I-doser is amazing, I can't go a day without listening to one track, I wake up and take Hash, then at the end of first period(my PE period) I play Brain+, or Alert+ and sometimes other things to help. I play songs to other people at lunch, then When I get home I decide to get off it, and when I go to bed I either take sleeping with the angels or Insomnia, my entire day is filled with it pretty much, I don't even know what real life feels like anymore.

----------


## Erii

Only cocaine

----------


## OmShanti

LOL, What havent I done in dreams? Molly and Lucy are my favorites.

----------


## chase

This is hard to recall. I really haven't done much drugs in my dreams. Mostly it's people trying to HOLD me down and force injects of drugs into me. Which is more frightening than actually taking them myself. -Chase

----------


## saltyseedog

cannibis
salvia
shrooms
lsd
alcohol

----------


## Invader

A month ago I started getting drug dreams, and in each one my state of mind gets completely whacked. I'm not sure how my brain understands to shift gears like this when I'm not actually on any drug in the real world while sleeping, but I become incapable of regular, coherent thought. I woke up at one point feeling retarded because I couldn't make sentences come out of my mouth, or much less keep them in my head. I'm also never sure of the drug I take. Odd experiences, I say, and they haven't ended yet.

----------


## Dreamwave

Lately ive been doing a lot of weed in my dreams. 4 nights in a row. :O

----------


## Shiznit

I never drank in real life, but once I drank in a dream and I remember having a big head which kept on going right and left unbalanced like I'm heavily drunk . 
I twice smoked weed in a dream and felt same as if I smoked in real life .

----------


## saltyseedog

I had an amazing dream about shrooms last night and dinosaurs. Everything around me was changing. I saw all kinds of crazy stuff. All the stars in the sky merged with the moon. I've never done shrooms but I might try them next week which is probably why I had the dream.

----------


## CliffDreamer

In my dreams I've done a ton of drugs. I've in real life done Weed, shrooms, MDMA, LSD, salvia and various others. In my dreams whenever I do weed, it is almost exactly like in real life, maybe with  a few extra effects. Doing MDMA (ecstasy) in dreams feels kinda similar to the real thing, except the real euphoria can't be matched, and there has been weird other effects like a vibrating to everything. Shrooms were similar to the real thing even before I did them. And lastly, my dream world is always like a very low dose of LSD. VERY LOW

----------


## ClearView

I dreamt of smoking an eighth of Marijuana and I chilled on the couch with my dog. Now that I think about it thought, it oddly seems as if it was reality.

----------


## epdawg62

I had a lucid dream last night in which I ate a yellow flower that made me start tripping ha ha. It had a very bitter yet sour taste, but immediately after I ate it I felt warmness rushing through me and everything in the room became brighter. I was in a hotel room with a three or so guys when i started tripping. I looked out the window, and I saw that the drug gave me a hallucination that there was a blizzard outside (before, it was nice and sunny). Then I looked at my friends and they had  freakin' chimpanzee faces. I was laughing like crazy.

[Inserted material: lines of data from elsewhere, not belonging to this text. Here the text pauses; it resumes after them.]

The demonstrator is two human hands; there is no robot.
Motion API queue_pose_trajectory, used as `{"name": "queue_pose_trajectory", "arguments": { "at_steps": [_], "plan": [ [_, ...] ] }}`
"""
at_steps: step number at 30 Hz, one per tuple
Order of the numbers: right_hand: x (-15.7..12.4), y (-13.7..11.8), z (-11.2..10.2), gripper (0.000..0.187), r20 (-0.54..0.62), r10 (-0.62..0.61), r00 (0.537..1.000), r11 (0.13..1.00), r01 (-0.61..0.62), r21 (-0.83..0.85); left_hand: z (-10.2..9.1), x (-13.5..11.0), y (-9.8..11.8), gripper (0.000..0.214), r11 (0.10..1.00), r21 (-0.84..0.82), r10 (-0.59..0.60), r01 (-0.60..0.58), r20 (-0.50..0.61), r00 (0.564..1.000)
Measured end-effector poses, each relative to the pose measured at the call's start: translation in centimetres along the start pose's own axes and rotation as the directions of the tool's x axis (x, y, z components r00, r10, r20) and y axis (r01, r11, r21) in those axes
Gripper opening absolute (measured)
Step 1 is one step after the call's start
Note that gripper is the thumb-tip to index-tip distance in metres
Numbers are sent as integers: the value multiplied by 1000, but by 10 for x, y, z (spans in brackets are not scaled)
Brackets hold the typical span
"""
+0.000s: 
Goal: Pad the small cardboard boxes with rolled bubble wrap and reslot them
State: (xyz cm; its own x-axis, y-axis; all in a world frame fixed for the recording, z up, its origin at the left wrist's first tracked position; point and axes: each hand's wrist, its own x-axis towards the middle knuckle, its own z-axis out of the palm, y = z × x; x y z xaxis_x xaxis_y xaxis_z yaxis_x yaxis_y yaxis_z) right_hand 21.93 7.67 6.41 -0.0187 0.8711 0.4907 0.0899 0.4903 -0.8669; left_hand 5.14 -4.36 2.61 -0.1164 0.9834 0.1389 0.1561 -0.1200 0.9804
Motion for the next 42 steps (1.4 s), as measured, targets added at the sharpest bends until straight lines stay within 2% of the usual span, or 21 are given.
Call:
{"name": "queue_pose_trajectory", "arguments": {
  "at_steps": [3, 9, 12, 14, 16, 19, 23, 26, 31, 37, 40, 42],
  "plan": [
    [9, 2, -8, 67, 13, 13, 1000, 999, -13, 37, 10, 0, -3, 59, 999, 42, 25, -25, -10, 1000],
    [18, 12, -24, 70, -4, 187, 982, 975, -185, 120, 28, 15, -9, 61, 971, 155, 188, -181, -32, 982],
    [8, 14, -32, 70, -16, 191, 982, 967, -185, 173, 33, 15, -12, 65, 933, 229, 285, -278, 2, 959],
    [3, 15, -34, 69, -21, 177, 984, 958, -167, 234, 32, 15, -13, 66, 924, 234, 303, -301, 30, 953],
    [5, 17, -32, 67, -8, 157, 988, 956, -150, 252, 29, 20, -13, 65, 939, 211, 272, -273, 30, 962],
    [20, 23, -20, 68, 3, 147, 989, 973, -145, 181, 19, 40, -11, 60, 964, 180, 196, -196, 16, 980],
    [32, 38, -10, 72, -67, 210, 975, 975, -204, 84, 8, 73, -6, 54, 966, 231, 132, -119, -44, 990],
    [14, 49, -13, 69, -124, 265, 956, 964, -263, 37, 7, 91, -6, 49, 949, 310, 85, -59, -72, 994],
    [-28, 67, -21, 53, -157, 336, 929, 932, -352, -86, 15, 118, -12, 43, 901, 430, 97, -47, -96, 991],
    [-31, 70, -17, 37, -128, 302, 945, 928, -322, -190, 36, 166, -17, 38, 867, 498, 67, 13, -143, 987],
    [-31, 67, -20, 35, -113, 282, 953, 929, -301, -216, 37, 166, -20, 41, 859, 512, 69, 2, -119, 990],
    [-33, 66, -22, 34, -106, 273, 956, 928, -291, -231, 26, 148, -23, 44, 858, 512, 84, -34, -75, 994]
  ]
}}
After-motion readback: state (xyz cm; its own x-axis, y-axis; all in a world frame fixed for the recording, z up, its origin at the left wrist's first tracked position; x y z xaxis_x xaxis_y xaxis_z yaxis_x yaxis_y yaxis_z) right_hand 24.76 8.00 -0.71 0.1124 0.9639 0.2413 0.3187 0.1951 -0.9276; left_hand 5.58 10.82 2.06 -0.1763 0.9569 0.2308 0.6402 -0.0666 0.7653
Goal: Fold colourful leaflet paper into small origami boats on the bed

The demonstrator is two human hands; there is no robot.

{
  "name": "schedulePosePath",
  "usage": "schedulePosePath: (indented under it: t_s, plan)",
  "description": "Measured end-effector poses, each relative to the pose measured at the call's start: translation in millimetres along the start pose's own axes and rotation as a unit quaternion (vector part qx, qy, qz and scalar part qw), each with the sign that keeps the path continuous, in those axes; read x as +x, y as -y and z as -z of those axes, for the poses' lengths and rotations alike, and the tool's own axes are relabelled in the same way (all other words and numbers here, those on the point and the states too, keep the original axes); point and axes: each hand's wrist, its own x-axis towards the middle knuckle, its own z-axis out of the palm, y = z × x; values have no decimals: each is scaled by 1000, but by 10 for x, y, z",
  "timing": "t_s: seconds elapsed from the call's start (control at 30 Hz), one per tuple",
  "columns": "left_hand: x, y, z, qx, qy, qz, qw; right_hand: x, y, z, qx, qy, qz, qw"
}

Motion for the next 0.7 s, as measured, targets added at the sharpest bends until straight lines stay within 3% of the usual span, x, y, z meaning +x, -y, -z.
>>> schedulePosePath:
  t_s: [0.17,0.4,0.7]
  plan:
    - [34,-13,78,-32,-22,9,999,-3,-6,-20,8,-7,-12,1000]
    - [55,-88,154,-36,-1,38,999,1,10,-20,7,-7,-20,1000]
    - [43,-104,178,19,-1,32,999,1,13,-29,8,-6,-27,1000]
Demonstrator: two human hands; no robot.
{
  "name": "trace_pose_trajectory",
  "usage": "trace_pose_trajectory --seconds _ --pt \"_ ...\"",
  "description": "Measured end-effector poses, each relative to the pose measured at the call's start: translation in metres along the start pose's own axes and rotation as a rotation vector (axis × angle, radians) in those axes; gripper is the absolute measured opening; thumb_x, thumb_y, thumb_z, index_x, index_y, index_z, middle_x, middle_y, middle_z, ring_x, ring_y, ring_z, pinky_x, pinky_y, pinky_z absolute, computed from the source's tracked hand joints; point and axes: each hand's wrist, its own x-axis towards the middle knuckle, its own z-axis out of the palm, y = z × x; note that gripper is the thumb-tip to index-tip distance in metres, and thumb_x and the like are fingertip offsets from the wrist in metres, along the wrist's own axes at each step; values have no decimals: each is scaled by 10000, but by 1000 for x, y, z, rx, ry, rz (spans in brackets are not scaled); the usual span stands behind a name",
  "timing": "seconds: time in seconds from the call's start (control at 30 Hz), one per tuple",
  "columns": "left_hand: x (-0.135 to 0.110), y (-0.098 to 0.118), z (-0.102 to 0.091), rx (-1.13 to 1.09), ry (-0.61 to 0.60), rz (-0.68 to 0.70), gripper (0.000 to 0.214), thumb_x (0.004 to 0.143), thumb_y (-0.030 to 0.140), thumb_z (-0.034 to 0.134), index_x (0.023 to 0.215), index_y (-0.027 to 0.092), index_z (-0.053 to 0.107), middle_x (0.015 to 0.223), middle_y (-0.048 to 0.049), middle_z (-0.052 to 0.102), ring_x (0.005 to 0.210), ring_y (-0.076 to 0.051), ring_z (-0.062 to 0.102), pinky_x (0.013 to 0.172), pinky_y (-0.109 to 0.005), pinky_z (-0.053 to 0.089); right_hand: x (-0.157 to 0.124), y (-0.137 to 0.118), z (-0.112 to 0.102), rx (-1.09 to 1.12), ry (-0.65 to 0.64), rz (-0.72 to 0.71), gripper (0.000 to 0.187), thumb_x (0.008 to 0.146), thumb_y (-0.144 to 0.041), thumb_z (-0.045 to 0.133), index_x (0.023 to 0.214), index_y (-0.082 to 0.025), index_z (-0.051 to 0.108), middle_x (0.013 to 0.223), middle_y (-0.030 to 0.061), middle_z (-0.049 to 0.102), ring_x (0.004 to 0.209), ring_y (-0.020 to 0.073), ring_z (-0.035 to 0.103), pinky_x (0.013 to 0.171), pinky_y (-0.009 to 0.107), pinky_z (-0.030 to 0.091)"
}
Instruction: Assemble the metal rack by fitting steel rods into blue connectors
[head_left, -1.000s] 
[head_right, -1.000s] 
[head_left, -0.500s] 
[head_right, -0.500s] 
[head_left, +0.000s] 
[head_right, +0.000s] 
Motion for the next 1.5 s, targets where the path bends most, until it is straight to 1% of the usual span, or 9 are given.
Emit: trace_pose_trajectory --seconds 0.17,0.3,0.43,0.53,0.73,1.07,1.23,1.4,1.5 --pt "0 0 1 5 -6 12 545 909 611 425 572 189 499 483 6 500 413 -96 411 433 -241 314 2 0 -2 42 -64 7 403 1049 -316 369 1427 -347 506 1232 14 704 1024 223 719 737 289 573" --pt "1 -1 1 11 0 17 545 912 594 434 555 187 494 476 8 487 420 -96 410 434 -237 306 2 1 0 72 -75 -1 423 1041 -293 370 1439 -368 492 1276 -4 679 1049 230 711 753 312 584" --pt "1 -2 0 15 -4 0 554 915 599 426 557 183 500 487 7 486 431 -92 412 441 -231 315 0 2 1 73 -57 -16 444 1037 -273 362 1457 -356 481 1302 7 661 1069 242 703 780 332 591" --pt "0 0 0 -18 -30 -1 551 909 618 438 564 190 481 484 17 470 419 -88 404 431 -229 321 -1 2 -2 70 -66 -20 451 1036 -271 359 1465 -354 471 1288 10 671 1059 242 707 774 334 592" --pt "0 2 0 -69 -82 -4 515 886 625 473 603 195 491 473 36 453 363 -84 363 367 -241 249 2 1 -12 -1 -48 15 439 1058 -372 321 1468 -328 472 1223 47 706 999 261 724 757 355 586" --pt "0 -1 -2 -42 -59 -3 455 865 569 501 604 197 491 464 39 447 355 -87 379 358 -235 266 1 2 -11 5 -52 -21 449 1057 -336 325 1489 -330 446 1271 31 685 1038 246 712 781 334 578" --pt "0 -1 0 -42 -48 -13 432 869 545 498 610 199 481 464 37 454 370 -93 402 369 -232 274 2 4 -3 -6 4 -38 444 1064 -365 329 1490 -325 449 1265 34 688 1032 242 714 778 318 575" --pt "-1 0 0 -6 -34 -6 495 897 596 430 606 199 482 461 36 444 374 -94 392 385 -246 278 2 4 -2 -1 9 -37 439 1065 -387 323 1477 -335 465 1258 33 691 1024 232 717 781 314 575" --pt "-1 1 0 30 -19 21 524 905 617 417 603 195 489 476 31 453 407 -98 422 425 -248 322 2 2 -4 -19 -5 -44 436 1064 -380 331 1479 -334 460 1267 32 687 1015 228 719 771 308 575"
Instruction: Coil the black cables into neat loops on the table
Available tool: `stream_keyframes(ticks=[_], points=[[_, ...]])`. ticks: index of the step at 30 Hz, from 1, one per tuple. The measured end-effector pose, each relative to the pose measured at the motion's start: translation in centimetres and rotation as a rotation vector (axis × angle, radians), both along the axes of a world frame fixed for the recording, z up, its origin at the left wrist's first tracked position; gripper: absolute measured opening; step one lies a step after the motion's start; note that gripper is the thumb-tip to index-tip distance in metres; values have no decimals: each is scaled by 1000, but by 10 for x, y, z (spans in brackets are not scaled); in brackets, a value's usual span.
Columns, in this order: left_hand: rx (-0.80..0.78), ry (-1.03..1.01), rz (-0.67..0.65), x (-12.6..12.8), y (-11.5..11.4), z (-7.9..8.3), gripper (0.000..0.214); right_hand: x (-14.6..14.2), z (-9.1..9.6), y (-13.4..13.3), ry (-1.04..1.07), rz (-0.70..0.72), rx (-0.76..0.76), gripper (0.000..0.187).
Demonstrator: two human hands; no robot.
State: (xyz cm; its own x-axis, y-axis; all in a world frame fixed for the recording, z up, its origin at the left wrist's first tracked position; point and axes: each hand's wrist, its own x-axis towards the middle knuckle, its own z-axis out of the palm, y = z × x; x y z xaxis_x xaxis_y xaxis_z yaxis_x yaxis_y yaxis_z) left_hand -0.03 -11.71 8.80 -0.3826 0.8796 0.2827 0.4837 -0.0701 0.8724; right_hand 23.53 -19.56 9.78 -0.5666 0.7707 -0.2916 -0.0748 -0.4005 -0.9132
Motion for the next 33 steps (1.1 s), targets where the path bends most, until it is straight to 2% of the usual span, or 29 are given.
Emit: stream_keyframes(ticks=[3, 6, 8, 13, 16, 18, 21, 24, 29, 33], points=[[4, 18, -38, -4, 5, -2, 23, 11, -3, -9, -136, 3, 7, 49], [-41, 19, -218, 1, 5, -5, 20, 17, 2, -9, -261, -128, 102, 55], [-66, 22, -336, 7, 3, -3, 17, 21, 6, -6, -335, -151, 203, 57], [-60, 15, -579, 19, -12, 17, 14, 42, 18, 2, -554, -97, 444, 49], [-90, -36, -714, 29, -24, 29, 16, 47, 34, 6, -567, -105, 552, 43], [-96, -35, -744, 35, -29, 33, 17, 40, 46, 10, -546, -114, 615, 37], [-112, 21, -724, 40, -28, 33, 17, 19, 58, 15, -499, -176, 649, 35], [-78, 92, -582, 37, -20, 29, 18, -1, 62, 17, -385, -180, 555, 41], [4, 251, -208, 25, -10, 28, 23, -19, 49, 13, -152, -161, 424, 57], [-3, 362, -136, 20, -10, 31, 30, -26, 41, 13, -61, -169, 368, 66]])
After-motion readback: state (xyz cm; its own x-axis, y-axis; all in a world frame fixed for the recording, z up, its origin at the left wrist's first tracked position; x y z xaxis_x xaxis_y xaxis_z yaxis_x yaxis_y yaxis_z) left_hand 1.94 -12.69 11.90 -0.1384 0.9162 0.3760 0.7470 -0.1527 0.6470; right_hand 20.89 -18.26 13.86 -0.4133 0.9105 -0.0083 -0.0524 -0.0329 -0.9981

it was absolutely hilarious

----------


## whiterain

> I had a lucid dream last night in which I ate a yellow flower that made me start tripping ha ha. It had a very bitter yet sour taste, but immediately after I ate it I felt warmness rushing through me and everything in the room became brighter. I was in a hotel room with a three or so guys when i started tripping. I looked out the window, and I saw that the drug gave me a hallucination that there was a blizzard outside (before, it was nice and sunny). Then I looked at my friends and they had  freakin' chimpanzee faces. I was laughing like crazy.
> 
> it was absolutely hilarious



haha awesome. i think im gonna try to link my dreamsigns with things like salvia to try to take it to another level in dreams. hmm i could put a picture of sally the salvia parrot next to my bed  :wink2:   :tongue2:

----------


## Cayne

Just weed. After I smoked it in the dream, everything started to melt around my and my vision went red. I felt a mild high, but it mostly just distorted the dream around me.

----------


## Raspberry

Uhh, this isn't really doing drugs (I don't do them IWL anyways) but in one dream I was some kind of drug addict and "Blueberryjuice" was the drug. I went to a dealer for it but he said I was too young. I went fucking crazy and was all like "GIVE ME THE FUCKING BLUEBERRY JUICE NOOOOWWWW!!!!! :Pissed: " until my cousin came in and dragged me out.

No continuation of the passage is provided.